### SOURCE DATA

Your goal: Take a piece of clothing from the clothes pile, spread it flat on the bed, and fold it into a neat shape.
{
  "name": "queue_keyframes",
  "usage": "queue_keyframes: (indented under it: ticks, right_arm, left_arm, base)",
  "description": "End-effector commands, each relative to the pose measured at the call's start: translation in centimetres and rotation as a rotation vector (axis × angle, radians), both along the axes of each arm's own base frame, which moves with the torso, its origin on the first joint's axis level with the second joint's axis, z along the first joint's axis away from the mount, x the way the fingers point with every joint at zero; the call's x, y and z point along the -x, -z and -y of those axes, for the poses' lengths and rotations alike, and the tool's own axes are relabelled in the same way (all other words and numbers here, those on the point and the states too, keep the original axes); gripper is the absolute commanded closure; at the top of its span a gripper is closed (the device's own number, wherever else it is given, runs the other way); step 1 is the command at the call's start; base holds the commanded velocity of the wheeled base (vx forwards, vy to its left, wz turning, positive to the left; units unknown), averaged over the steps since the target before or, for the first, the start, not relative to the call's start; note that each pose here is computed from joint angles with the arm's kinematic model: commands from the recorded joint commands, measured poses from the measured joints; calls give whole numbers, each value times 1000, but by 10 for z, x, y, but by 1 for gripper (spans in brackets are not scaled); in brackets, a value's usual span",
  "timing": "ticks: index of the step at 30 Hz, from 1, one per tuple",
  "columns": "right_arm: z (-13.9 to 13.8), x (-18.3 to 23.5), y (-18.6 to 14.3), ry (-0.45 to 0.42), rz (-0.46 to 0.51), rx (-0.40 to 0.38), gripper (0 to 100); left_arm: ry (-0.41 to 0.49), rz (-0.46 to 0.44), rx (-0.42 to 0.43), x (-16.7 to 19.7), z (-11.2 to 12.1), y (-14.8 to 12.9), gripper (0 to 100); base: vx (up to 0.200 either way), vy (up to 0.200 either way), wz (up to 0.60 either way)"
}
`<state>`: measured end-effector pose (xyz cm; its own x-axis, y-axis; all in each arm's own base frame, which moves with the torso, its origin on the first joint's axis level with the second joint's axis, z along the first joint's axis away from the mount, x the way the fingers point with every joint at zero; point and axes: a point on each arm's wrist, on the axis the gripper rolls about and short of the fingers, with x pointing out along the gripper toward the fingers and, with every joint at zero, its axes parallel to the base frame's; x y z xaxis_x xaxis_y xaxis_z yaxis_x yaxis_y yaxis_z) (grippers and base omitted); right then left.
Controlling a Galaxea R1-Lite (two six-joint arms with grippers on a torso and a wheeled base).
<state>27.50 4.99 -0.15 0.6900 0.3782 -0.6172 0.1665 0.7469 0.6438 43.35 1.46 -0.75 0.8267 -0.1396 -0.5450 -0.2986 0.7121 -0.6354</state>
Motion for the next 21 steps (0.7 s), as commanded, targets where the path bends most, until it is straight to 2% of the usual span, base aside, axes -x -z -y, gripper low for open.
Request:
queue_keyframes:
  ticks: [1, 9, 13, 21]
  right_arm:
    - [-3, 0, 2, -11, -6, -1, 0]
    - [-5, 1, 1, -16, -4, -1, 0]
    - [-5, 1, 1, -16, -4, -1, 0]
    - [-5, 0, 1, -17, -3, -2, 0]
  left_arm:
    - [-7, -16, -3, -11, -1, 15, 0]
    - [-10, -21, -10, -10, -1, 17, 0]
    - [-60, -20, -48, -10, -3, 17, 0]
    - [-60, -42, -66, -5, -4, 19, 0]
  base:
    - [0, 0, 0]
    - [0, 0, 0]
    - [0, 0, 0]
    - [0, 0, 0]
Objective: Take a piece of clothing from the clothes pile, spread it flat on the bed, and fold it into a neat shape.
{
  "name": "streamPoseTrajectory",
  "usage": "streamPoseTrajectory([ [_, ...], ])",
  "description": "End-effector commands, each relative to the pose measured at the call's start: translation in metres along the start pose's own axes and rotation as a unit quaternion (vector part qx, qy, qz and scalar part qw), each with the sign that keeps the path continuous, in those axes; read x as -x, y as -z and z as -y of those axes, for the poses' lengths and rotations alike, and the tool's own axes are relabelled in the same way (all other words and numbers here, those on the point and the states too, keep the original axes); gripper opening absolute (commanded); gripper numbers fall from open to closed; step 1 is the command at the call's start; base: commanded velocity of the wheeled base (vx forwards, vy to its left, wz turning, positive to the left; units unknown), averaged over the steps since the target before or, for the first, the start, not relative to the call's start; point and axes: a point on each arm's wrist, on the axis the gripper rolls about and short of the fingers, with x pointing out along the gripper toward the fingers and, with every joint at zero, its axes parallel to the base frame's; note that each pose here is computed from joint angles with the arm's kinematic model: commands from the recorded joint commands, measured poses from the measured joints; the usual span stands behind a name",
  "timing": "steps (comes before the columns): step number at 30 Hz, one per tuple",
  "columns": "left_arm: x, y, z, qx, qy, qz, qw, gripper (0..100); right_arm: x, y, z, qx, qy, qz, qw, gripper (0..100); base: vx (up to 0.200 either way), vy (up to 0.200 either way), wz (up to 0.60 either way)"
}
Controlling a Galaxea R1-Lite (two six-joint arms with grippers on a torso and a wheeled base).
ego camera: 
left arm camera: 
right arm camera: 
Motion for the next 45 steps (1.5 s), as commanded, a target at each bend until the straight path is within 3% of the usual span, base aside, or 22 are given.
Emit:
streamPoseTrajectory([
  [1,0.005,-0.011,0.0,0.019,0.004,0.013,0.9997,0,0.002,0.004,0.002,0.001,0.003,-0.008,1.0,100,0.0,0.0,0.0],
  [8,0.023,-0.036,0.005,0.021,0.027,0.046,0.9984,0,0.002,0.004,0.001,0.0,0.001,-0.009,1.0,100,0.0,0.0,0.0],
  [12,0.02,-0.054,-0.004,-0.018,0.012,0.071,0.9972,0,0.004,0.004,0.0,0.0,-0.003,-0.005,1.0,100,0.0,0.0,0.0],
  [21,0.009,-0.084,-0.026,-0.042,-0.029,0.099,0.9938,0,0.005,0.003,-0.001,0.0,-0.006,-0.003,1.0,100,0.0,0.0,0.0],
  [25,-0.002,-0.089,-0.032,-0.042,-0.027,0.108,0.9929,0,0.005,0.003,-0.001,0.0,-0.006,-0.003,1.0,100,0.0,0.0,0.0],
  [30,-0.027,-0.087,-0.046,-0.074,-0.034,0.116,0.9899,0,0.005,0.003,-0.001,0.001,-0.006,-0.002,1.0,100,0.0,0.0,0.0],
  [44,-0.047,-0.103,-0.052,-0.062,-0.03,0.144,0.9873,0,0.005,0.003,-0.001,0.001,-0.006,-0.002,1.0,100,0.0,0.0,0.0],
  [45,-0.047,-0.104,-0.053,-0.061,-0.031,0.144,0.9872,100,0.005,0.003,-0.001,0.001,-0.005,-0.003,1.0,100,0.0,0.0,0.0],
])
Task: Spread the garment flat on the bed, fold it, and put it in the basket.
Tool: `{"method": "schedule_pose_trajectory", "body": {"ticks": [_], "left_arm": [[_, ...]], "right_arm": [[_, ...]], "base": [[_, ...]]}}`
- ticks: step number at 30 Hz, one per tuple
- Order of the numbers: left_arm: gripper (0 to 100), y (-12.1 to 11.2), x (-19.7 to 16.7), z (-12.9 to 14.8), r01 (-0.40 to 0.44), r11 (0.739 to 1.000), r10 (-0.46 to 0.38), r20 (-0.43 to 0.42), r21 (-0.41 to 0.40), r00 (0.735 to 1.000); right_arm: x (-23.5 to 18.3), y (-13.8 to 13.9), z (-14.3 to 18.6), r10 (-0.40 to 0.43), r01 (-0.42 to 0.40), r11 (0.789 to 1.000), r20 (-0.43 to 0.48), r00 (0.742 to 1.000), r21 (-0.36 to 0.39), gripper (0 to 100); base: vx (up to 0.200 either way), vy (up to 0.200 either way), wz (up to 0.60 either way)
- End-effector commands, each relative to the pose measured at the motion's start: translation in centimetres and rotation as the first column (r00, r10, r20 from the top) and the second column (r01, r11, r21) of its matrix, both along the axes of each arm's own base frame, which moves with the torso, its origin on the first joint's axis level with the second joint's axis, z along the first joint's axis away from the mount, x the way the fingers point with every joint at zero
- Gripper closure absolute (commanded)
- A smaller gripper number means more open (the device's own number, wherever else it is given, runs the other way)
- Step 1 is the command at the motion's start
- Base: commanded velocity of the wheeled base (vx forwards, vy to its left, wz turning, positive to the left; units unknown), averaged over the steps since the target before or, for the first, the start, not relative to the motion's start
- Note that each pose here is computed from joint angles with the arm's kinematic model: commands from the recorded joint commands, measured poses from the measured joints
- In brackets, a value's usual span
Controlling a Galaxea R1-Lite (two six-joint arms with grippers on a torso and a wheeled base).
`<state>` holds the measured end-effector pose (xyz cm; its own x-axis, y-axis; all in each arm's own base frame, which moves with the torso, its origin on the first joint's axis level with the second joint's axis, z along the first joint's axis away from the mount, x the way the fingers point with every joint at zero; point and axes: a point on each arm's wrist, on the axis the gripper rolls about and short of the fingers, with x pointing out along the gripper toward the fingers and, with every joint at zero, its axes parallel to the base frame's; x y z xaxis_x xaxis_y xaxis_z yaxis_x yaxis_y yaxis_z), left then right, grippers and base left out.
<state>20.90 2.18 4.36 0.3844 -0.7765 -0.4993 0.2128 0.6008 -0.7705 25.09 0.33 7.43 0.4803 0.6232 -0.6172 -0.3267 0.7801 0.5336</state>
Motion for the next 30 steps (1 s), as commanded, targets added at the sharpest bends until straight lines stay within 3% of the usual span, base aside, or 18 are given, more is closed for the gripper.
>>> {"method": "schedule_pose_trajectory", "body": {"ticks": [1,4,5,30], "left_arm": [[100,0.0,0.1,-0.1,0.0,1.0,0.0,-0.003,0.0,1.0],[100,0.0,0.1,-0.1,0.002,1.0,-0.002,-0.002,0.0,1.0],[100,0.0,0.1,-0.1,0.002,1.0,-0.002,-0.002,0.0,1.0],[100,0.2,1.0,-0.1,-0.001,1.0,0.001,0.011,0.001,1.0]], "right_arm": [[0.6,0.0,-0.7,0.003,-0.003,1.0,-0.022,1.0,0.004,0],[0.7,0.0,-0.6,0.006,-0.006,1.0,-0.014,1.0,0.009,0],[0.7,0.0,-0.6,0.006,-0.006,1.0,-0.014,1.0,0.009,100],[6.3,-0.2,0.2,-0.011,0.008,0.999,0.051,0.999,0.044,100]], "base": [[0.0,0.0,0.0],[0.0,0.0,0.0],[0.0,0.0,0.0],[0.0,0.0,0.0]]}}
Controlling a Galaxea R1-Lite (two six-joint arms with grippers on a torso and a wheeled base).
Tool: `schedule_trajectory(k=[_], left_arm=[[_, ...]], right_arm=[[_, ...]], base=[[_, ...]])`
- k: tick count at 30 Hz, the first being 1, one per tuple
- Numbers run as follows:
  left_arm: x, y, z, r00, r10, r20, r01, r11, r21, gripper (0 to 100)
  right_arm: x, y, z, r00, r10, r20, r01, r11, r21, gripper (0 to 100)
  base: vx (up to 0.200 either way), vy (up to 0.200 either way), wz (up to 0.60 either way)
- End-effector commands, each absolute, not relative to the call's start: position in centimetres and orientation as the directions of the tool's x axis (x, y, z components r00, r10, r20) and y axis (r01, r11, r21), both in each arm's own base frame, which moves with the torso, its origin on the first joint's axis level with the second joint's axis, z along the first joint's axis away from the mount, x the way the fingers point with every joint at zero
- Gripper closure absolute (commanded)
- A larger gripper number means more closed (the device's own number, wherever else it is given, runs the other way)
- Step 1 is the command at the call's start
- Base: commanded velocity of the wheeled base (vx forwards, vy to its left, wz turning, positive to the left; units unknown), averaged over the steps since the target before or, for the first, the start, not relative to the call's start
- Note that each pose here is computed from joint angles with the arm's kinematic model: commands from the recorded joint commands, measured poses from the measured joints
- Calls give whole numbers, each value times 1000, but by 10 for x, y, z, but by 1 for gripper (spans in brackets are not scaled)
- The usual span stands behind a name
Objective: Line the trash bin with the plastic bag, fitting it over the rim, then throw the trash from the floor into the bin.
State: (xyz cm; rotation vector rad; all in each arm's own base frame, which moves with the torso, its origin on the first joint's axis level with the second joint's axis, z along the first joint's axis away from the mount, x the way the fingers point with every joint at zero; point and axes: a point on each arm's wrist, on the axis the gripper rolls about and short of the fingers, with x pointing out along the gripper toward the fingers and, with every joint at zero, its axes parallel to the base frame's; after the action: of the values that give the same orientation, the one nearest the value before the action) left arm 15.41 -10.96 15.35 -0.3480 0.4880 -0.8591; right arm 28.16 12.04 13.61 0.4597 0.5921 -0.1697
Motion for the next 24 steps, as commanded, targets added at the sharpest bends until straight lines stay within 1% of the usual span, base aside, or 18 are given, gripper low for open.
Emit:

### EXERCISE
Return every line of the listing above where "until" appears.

### EXERCISE SOLUTION
Motion for the next 21 steps (0.7 s), as commanded, targets where the path bends most, until it is straight to 2% of the usual span, base aside, axes -x -z -y, gripper low for open.
Motion for the next 45 steps (1.5 s), as commanded, a target at each bend until the straight path is within 3% of the usual span, base aside, or 22 are given.
Motion for the next 30 steps (1 s), as commanded, targets added at the sharpest bends until straight lines stay within 3% of the usual span, base aside, or 18 are given, more is closed for the gripper.
Motion for the next 24 steps, as commanded, targets added at the sharpest bends until straight lines stay within 1% of the usual span, base aside, or 18 are given, gripper low for open.

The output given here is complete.